On 6 November 2012, the European Court of Justice ("ECJ") rendered the latest in a string of judgments (Case C-551/10, joined cases C-553/10 and C-554/10) related to the Commission’s merger decision of 7 January 2004 (Case COMP/M.2978). The latter decision approved the acquisition by Lagardère of publishing assets of Vivendi Universal Publishing ("VUP", now Editis), albeit subject to structural remedies (divestments).
In a nutshell, the cases find their origin in two actions for annulment lodged by Editions Odile Jacob against the Commission’s conditional clearance on the one hand, and the approval of Wendel Investissement as a suitable purchaser for the divested assets on the other (we have set aside the procedures related to access to documents, culminating in the ECJ judgment of 28 June 2012 in Case C-404/10). On 13 September 2010, the General Court dismissed the first of the two actions (Case T-279/04), while annulling the contested decision in the second case (Case T-452/04). Both judgments were appealed against, the former by Odile Jacob, the latter by the Commission and by Lagardère. Both appeals were dismissed by parallel judgments of 6 November 2012.
With regard to the conditional merger clearance, the ECJ confirms the General Court’s approach vis-à-vis the nominee holding arrangement through which Lagardère had asked one of its subsidiaries to temporarily take its place in order to purchase the target assets from VUP. In particular, the ECJ confirms that even if Lagardère might have infringed the time limits for notification of the concentration and/or the stand-still obligation, such infringements can give rise to penalties, but are of no relevance to the permissibility of the concentration as such. As for the allegation that the Commission had insufficiently motivated the characterisation of the nominee holding arrangement, the ECJ confirms that the Commission does not infringe its duty to state reasons “if, when exercising its power to examine concentrations, it does not include in its decision appraisal of a number of aspects of the concentration which appear to it to be manifestly irrelevant or insignificant or plainly of secondary importance to the appraisal of that concentration.” The ECJ dismisses Odile Jacob’s suggestions that the Commission erred in law in its assessment of the anti-competitive effects of the concentration and the adequacy of the commitments.
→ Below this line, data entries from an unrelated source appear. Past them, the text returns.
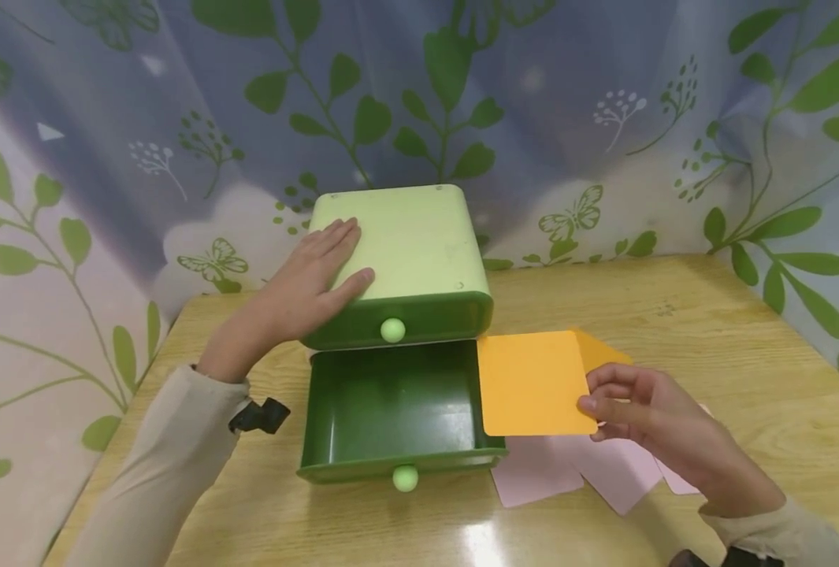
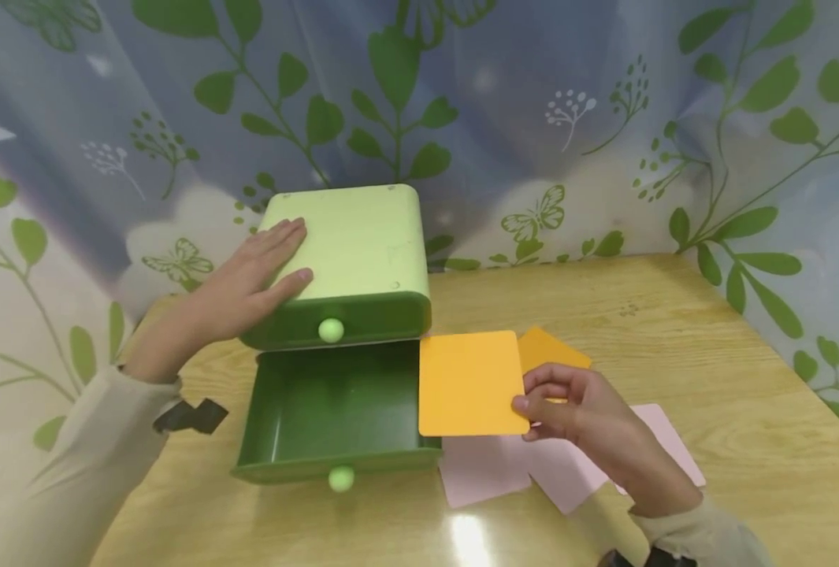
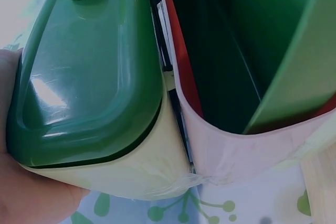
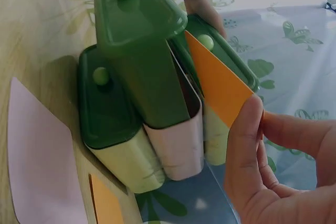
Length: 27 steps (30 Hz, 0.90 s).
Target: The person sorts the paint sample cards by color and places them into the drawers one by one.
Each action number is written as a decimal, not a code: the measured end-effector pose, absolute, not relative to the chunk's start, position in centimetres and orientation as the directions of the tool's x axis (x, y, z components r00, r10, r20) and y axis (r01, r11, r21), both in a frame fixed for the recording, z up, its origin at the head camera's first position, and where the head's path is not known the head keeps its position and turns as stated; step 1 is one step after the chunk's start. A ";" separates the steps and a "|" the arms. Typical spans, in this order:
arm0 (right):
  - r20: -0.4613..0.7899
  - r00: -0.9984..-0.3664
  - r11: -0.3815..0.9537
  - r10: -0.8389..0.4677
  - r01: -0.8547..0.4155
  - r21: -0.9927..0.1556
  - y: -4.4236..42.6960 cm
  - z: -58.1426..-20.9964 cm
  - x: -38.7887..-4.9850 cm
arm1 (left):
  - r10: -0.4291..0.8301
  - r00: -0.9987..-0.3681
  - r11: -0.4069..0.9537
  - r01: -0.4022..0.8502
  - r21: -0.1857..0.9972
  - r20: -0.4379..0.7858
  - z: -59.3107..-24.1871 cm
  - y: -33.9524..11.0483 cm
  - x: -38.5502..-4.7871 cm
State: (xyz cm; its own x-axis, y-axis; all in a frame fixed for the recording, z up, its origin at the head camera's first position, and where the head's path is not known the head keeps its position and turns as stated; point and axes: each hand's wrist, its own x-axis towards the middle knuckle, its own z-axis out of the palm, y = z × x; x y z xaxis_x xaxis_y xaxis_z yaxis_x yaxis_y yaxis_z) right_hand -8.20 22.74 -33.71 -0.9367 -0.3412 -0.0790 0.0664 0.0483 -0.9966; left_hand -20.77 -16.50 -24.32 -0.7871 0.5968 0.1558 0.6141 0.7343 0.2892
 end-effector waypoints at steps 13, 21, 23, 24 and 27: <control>-0.133 -0.902 0.137 -0.410 0.084 -0.987 17.1 -32.9 -8.9 | 0.592 -0.788 0.738 0.614 0.280 0.170 -24.4 -16.5 -20.9; -0.123 -0.918 0.303 -0.378 0.003 -0.953 16.0 -32.8 -9.2 | 0.592 -0.788 0.737 0.615 0.280 0.170 -24.3 -16.4 -20.8; -0.104 -0.922 0.305 -0.372 -0.015 -0.952 16.5 -32.9 -9.4 | 0.592 -0.788 0.738 0.615 0.279 0.170 -24.3 -16.4 -20.7; -0.099 -0.928 0.306 -0.359 -0.017 -0.952 16.8 -33.0 -9.5 | 0.592 -0.787 0.737 0.615 0.280 0.171 -24.3 -16.4 -20.7; -0.097 -0.943 0.313 -0.320 -0.009 -0.950 17.5 -33.1 -9.8 | 0.592 -0.787 0.737 0.615 0.281 0.172 -24.4 -16.6 -20.8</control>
State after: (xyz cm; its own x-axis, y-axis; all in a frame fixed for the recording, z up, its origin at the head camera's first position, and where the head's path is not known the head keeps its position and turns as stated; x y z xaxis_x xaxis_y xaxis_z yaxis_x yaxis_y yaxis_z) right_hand -9.75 17.50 -33.14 -0.9426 -0.3198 -0.0965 -0.0088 0.3125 -0.9499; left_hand -20.77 -16.55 -24.36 -0.7873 0.5922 0.1716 0.6153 0.7367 0.2806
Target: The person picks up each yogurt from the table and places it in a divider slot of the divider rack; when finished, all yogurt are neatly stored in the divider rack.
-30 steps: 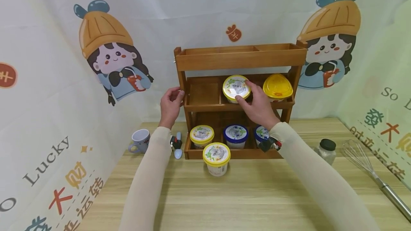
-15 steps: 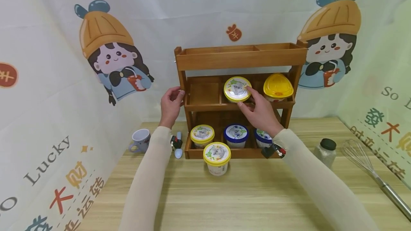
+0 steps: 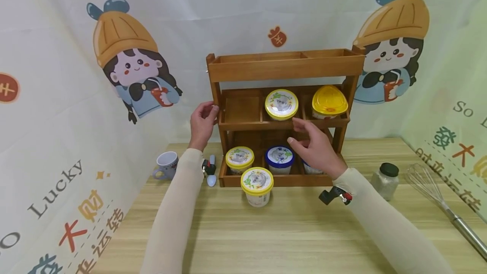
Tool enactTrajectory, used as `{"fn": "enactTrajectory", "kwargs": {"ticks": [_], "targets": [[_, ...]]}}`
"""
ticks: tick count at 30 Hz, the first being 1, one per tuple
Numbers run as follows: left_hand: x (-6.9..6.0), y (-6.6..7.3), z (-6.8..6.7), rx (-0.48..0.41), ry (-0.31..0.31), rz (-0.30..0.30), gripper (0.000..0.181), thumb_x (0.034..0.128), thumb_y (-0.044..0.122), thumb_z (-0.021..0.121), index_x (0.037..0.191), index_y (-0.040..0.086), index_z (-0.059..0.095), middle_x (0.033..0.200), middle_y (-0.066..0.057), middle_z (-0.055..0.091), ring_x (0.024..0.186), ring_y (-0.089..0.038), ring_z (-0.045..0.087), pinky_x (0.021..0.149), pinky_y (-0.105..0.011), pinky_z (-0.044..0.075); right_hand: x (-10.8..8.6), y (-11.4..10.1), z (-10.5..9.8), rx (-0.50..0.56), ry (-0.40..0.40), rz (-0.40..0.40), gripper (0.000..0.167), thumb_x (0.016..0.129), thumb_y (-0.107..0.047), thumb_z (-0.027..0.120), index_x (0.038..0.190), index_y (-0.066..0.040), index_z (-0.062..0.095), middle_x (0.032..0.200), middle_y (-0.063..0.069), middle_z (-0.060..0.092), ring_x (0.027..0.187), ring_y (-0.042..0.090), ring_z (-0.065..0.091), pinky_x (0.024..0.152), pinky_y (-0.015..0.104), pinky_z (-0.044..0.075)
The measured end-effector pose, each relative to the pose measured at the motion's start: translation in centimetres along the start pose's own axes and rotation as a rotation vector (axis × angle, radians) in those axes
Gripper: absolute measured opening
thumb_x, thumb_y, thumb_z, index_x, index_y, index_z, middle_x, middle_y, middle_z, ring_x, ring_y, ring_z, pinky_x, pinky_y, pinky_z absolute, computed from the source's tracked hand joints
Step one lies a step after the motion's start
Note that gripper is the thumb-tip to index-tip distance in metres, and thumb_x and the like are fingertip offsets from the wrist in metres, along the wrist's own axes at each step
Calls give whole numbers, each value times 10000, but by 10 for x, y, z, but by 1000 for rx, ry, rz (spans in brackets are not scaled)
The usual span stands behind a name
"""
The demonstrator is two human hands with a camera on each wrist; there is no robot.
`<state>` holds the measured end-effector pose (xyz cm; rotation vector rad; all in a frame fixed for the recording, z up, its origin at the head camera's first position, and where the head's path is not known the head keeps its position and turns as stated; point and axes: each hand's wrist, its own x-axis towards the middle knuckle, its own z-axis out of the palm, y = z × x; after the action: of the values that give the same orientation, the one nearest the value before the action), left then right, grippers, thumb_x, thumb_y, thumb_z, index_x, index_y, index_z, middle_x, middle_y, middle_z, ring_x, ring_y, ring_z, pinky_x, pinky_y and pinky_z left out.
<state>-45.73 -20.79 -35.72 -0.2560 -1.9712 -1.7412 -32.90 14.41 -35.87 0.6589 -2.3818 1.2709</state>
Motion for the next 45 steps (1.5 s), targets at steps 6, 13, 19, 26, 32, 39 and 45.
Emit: {"fn": "enactTrajectory", "kwargs": {"ticks": [6, 13, 19, 26, 32, 39, 45], "targets": [[0, -3, -1, -13, -9, 5, 389, 1037, 351, 696, 1348, 118, 676, 1178, -34, 696, 1033, -121, 671, 816, -238, 646, -9, 7, 11, 26, -83, 30, 585, 1036, -210, 692, 1554, -62, 464, 1525, 180, 558, 1373, 358, 565, 1014, 534, 602], [1, -4, 0, -1, -18, 3, 399, 1037, 374, 690, 1359, 138, 672, 1249, -91, 696, 1068, -141, 671, 874, -294, 655, -17, 16, 33, 49, -173, 38, 508, 1037, -207, 689, 1501, -76, 530, 1466, 184, 609, 1327, 377, 604, 997, 515, 603], [0, -2, 1, 2, -22, 10, 405, 1037, 375, 687, 1362, 135, 670, 1263, -96, 696, 1077, -141, 671, 883, -298, 654, -24, 22, 54, 37, -253, 60, 512, 1043, -276, 682, 1479, -39, 556, 1450, 183, 625, 1311, 364, 621, 1000, 485, 612], [0, -2, 2, 0, -28, 12, 404, 1037, 374, 688, 1361, 133, 668, 1275, -106, 697, 1097, -148, 677, 901, -321, 654, -32, 24, 71, 4, -268, 22, 467, 1020, -273, 718, 1423, -55, 625, 1427, 152, 625, 1245, 349, 668, 925, 400, 653], [0, -3, 1, 4, -18, -2, 391, 1041, 365, 688, 1354, 131, 672, 1254, -86, 698, 1087, -146, 672, 880, -309, 655, -38, 23, 79, 8, -296, -17, 398, 1000, -245, 741, 1349, -63, 675, 1313, 123, 654, 1147, 302, 689, 868, 360, 654], [0, -4, 0, 4, -18, -8, 396, 1044, 366, 681, 1358, 125, 669, 1230, -59, 694, 1079, -135, 667, 863, -285, 651, -45, 27, 86, -61, -346, 12, 374, 999, -341, 740, 1324, -162, 693, 1281, 50, 677, 1072, 202, 637, 854, 303, 583], [1, -3, -1, 3, -12, -1, 390, 1041, 368, 688, 1346, 127, 674, 1235, -74, 696, 1080, -145, 671, 845, -272, 652, -44, 28, 88, -62, -384, 23, 413, 989, -400, 746, 1331, -173, 690, 1328, 41, 704, 1161, 210, 641, 1003, 429, 551]]}}
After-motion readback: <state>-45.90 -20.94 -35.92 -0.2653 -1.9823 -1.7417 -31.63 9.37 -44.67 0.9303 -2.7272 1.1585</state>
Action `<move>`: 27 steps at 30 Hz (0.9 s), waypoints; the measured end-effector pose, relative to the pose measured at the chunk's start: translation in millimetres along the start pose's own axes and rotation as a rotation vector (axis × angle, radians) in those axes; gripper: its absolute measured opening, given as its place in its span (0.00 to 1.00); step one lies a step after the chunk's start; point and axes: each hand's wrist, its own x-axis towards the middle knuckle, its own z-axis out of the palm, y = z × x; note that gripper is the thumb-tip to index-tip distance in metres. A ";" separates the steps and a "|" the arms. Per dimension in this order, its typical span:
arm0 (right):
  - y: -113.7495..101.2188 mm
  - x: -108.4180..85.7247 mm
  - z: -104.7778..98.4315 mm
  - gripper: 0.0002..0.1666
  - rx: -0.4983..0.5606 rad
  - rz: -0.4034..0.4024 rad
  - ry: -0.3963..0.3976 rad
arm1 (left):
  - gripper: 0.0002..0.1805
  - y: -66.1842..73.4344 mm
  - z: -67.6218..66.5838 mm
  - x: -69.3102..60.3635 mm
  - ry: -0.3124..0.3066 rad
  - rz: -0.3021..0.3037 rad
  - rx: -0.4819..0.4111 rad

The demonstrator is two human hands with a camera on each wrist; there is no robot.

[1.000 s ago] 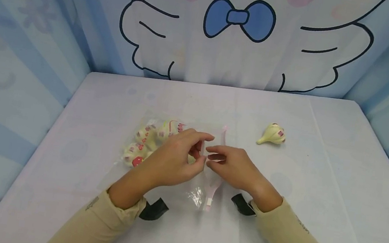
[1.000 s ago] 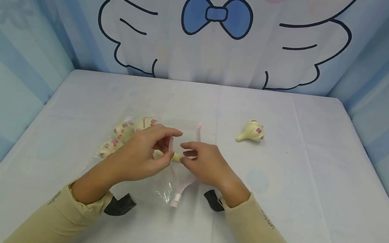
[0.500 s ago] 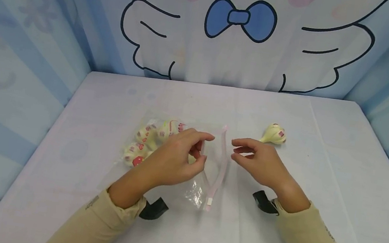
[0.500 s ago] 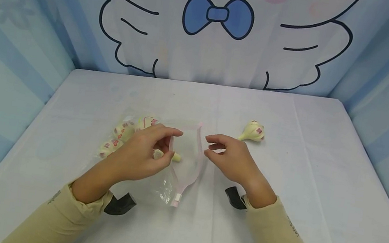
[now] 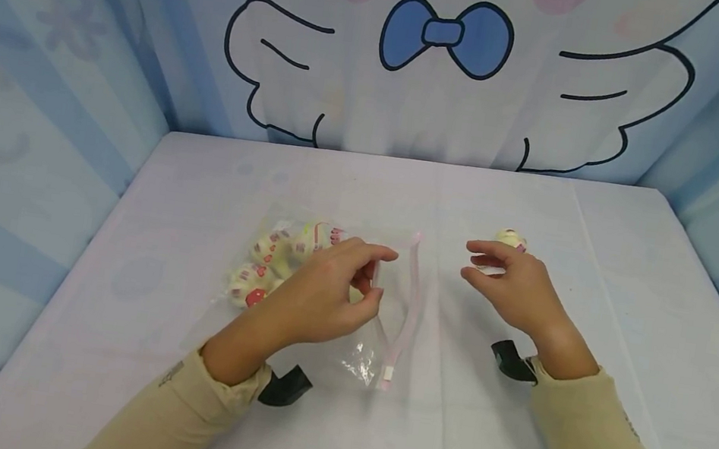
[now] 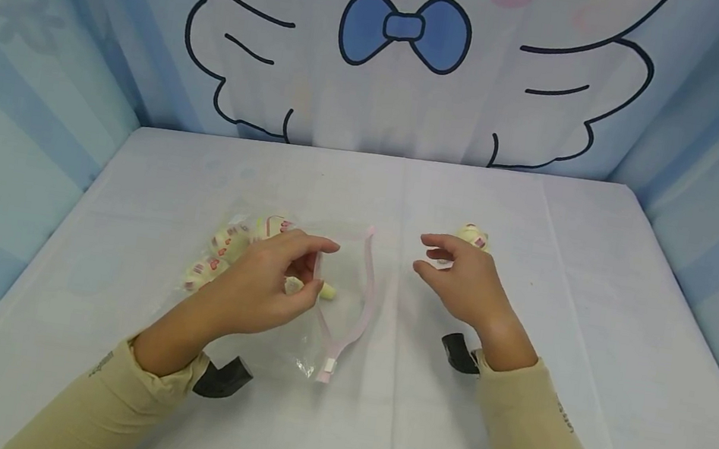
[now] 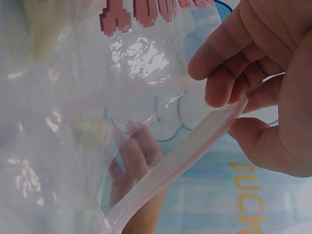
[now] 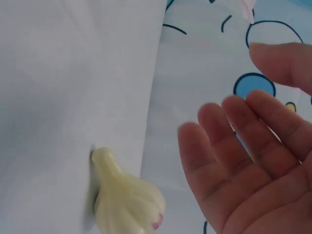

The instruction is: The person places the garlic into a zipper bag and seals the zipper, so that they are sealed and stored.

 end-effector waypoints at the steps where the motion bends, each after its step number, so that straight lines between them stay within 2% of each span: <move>1: 1.2 1.0 -0.7 0.27 0.001 0.012 0.016 | 0.20 -0.1 0.0 0.0 0.001 0.001 -0.001; 6: 9.5 7.9 -5.9 0.30 0.005 0.073 0.108 | 0.20 0.0 -0.3 0.2 -0.003 -0.005 -0.002; 11: 20.4 14.6 -10.6 0.32 0.010 0.121 0.152 | 0.20 0.3 -0.4 0.1 -0.003 -0.001 -0.001; 20: 35.2 22.7 -11.5 0.35 0.034 0.248 0.174 | 0.20 -0.2 0.1 -0.2 0.012 0.014 -0.005; 27: 45.2 29.6 -8.9 0.39 0.019 0.283 0.155 | 0.20 -1.1 0.8 0.3 0.020 0.027 -0.003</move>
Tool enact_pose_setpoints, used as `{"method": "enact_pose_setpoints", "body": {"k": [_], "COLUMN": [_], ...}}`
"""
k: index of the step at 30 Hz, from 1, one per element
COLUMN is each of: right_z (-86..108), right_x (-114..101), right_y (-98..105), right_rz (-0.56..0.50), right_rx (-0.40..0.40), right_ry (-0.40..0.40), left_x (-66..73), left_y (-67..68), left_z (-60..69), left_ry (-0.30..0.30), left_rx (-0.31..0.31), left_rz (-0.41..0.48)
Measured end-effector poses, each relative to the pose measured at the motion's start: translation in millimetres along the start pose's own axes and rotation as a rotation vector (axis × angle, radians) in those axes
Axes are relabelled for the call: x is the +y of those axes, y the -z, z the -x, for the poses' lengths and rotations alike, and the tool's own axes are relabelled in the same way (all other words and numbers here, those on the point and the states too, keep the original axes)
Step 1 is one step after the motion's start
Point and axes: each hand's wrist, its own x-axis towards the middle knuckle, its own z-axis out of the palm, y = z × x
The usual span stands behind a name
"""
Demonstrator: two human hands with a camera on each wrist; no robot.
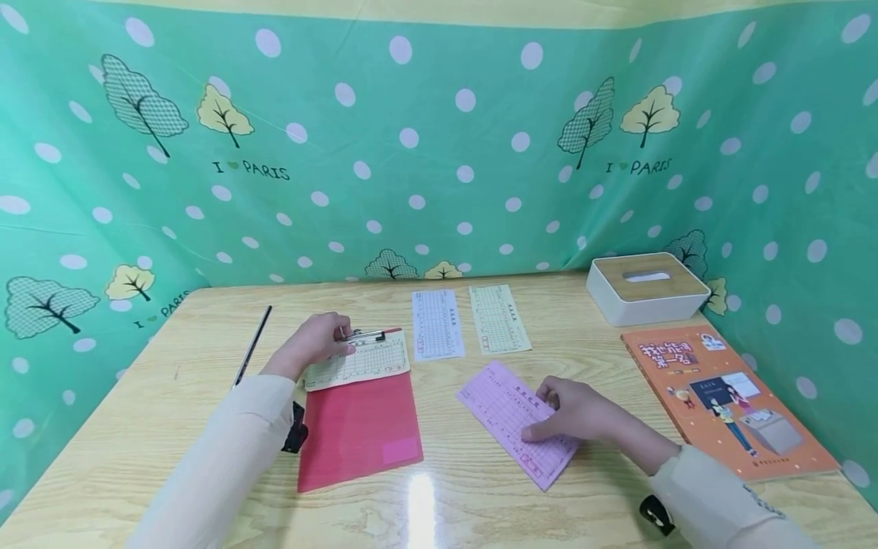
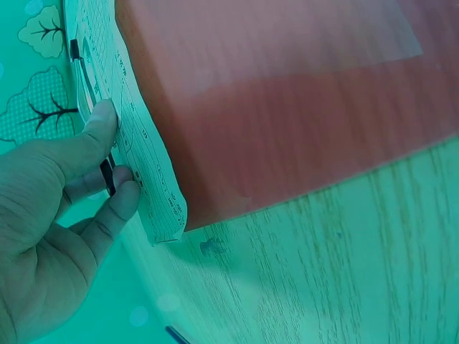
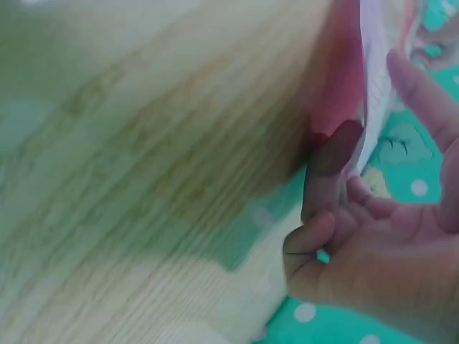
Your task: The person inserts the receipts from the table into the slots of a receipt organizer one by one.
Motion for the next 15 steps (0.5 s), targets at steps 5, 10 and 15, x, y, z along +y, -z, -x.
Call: {"method": "enact_pose_setpoints", "body": {"k": [5,10,15], "right_z": [2.9,3.9,2.6], "right_x": [7.6,11.1,13.3], "right_y": [5.8,2.5,-2.6], "right_rz": [-0.090,-0.073,-0.044], "right_rx": [-0.011,0.053,0.101], "right_ry": [0.032,0.088,0.137], "left_x": [-0.1,-2.1,-3.0], "left_y": [-2.0,-4.0,-3.1], "left_z": [-1.3,-4.5,-4.4], "left_ry": [0.008,0.010,0.002], "left_rx": [0.002,0.000,0.003], "left_rz": [0.000,-0.013,-0.028]}}
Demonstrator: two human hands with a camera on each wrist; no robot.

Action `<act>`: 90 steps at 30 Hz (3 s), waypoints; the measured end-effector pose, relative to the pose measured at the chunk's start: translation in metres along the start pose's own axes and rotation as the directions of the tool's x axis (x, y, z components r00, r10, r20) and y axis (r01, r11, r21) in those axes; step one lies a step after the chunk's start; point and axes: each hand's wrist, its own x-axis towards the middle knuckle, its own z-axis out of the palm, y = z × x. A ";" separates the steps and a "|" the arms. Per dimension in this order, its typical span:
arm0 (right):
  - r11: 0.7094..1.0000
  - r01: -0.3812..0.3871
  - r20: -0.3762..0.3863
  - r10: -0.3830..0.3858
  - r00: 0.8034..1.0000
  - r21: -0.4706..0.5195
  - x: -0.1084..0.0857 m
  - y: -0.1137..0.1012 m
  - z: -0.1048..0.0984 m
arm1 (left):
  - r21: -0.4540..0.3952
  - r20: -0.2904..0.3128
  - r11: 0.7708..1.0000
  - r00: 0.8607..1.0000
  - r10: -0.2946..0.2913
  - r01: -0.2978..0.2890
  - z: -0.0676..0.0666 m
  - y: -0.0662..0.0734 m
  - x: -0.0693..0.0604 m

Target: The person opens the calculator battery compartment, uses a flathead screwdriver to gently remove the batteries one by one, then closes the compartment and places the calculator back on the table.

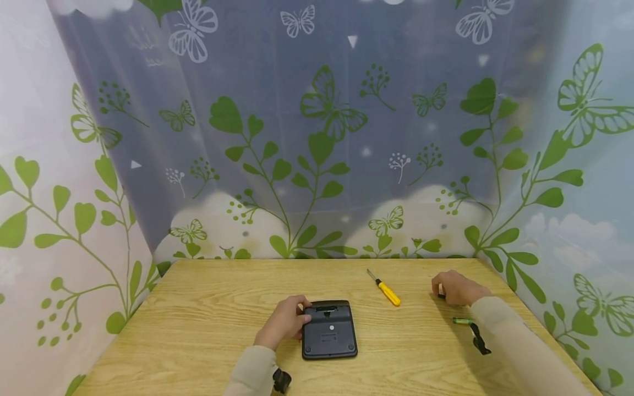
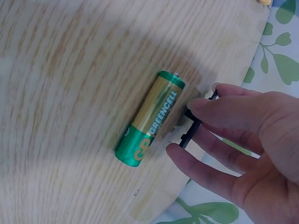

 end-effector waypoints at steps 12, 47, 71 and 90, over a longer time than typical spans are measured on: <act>0.994 -0.078 0.073 0.072 0.995 0.076 0.006 -0.002 -0.004 | -0.011 0.000 1.000 1.000 0.008 -0.008 -0.001 0.000 0.000; 0.992 -0.059 0.106 0.048 0.993 0.111 0.013 -0.029 -0.009 | -0.002 0.000 1.000 1.000 0.011 -0.011 -0.002 0.002 -0.002; 0.998 0.012 0.099 -0.018 0.995 0.064 0.016 -0.046 -0.009 | -0.004 0.007 1.000 1.000 0.005 -0.005 -0.002 0.002 -0.002; 0.997 0.069 0.119 -0.071 0.990 0.022 0.023 -0.061 -0.015 | -0.015 0.005 1.000 1.000 0.013 -0.013 -0.002 0.004 -0.003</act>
The second case relates to the decision approving Wendel as a suitable purchaser for the divested assets. At the outset, the ECJ recalls that the independence of the trustee was a component of the commitments which were undertaken by Lagardère and which had to be fully respected. In casu, however, it was clear that the trustee whose appointment was approved by the Commission was not independent from Editis. In light hereof, and contrary to what the appellants claimed, the General Court was under no obligation to examine whether the trustee had also acted in a way which was evidence of that lack of independence. The ECJ moreover dismisses the argument that the decision approving the sale of the divested assets to Wendel could not have been annulled absent a separate action for annulment against the trustee approval decision by Odile Jacob. According to the Court, it would be pointless and unnecessary formalism to hold that Odile Jacob should have brought a separate action against the trustee approval decision (of which it had received notice only after having instituted proceedings against the decision approving Wendel as a suitable purchaser).